**WORK TO COMPLETE:** Start at the line in the entries below that contains "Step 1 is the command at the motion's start", stop at the line that contains "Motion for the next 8", and output exactly the lines in that span, both ends included.

**INFORMATION PROVIDED:**
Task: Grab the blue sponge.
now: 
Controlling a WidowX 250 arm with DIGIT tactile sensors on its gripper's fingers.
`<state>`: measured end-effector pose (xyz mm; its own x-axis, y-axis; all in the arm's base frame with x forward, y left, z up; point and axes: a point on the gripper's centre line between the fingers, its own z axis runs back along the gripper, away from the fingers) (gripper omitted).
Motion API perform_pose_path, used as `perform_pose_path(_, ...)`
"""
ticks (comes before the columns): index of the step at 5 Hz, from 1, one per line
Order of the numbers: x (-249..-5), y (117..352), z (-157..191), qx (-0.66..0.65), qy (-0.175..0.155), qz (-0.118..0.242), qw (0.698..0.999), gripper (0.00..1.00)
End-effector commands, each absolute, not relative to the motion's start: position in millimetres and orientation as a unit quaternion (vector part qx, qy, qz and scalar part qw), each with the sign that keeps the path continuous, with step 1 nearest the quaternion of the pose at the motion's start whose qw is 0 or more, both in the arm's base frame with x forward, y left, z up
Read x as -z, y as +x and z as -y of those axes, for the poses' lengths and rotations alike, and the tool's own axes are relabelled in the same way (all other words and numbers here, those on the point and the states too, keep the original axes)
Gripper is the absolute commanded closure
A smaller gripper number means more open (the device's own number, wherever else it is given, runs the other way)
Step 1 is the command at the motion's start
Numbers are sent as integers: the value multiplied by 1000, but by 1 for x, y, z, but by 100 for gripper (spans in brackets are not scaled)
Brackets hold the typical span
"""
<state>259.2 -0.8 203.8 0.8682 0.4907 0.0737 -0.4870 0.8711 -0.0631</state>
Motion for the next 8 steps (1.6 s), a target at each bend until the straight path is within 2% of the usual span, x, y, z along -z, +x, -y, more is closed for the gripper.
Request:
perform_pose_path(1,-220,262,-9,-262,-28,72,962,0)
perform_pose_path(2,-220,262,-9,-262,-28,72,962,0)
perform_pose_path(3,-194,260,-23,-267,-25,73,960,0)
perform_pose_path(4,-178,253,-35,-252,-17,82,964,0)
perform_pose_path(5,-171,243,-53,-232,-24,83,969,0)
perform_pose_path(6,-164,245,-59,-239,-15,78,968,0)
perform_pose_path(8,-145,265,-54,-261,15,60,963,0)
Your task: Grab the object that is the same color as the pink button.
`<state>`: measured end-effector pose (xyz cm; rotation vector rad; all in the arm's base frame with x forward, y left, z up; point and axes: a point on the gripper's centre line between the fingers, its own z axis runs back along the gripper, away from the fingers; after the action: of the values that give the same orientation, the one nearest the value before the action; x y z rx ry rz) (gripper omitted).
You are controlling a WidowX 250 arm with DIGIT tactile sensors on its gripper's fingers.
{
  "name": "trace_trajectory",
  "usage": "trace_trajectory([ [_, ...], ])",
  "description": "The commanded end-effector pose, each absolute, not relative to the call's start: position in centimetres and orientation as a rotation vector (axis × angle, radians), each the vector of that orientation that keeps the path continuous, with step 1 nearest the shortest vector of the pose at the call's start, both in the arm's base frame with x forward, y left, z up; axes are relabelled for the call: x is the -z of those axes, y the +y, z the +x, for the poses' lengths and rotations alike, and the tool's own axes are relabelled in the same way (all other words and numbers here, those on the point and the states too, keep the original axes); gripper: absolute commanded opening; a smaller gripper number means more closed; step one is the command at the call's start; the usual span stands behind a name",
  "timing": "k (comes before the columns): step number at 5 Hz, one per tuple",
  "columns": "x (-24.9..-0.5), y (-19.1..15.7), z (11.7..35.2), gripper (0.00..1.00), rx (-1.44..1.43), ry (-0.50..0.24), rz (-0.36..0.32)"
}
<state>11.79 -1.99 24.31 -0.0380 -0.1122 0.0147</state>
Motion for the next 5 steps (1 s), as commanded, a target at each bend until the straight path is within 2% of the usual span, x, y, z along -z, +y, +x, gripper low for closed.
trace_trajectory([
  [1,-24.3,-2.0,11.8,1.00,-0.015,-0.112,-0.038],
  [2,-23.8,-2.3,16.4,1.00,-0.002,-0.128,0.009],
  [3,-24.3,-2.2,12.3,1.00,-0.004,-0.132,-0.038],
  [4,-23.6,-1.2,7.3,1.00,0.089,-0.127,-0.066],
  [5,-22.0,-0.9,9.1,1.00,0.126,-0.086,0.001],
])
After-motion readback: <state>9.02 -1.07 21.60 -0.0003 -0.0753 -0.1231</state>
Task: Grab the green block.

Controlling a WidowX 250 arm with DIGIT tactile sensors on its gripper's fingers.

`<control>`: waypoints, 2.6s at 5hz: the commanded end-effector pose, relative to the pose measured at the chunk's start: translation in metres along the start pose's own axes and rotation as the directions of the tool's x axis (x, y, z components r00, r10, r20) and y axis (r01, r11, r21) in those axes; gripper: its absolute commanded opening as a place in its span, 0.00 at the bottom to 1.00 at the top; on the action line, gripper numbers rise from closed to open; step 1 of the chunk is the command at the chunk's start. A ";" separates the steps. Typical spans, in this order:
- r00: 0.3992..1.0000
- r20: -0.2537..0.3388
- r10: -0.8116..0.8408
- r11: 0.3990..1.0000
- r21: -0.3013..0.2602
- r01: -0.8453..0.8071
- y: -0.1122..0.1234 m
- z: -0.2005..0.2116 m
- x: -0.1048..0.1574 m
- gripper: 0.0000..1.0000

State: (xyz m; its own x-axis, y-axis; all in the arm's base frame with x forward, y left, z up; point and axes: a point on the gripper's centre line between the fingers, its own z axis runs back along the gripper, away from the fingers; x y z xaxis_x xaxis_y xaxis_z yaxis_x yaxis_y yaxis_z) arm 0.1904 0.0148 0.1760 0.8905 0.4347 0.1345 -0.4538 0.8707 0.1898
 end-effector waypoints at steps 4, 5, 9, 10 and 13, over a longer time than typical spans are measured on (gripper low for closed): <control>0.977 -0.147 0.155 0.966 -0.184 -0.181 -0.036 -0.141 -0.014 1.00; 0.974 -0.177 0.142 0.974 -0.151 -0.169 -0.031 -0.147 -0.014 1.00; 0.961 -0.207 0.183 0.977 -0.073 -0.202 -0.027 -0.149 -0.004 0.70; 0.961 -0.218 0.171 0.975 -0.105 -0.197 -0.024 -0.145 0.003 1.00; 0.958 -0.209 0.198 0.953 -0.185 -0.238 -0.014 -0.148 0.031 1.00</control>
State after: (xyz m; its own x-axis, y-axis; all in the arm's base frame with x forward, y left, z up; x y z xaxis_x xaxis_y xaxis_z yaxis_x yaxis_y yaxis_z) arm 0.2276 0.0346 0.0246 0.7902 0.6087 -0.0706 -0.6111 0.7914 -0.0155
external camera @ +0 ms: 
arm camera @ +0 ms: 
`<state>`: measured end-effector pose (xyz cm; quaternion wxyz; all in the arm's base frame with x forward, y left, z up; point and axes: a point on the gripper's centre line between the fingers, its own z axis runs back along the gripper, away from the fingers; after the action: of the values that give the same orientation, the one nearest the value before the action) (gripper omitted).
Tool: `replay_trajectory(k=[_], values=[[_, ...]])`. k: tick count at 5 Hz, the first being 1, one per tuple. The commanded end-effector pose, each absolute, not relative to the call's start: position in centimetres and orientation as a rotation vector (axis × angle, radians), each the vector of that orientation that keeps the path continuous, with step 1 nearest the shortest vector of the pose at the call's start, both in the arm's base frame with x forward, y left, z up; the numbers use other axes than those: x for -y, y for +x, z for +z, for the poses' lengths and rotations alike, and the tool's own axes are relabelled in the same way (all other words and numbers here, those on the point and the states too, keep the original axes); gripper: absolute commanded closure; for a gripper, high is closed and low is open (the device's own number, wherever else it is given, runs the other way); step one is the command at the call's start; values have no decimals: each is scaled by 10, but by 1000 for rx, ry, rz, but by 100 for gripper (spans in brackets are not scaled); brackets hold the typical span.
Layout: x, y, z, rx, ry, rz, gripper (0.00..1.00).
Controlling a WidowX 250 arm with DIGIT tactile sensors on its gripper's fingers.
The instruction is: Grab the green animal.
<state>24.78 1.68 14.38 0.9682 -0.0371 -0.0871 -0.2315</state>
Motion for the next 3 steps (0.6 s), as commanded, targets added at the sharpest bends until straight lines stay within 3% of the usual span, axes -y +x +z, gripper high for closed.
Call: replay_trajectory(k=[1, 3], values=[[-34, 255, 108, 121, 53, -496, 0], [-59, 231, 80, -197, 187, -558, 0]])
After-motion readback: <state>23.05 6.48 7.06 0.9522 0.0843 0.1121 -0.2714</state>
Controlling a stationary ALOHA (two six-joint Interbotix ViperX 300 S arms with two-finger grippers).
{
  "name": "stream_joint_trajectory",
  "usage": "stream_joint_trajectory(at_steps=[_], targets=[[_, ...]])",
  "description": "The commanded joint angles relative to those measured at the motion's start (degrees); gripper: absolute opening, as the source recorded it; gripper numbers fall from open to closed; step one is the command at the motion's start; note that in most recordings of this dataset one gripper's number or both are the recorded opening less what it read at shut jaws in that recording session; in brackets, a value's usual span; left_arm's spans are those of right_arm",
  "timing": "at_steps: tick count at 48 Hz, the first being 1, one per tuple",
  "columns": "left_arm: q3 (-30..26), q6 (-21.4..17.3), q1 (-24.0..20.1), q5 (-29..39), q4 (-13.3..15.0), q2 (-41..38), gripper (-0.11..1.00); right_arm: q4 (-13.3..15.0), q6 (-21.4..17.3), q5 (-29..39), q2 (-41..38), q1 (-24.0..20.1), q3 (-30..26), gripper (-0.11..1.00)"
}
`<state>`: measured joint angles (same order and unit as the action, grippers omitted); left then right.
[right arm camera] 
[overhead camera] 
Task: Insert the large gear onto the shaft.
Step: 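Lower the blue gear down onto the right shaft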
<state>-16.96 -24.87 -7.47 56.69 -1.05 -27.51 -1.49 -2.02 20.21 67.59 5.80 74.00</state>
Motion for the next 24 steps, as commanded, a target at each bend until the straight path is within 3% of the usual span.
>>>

**RESULT OF THE EXERCISE:**
Step 1 is the command at the motion's start
Numbers are sent as integers: the value multiplied by 1000, but by 1 for x, y, z, but by 100 for gripper (spans in brackets are not scaled)
Brackets hold the typical span
"""
<state>259.2 -0.8 203.8 0.8682 0.4907 0.0737 -0.4870 0.8711 -0.0631</state>
Motion for the next 8 steps (1.6 s), a target at each bend until the straight path is within 2% of the usual span, x, y, z along -z, +x, -y, more is closed for the gripper.

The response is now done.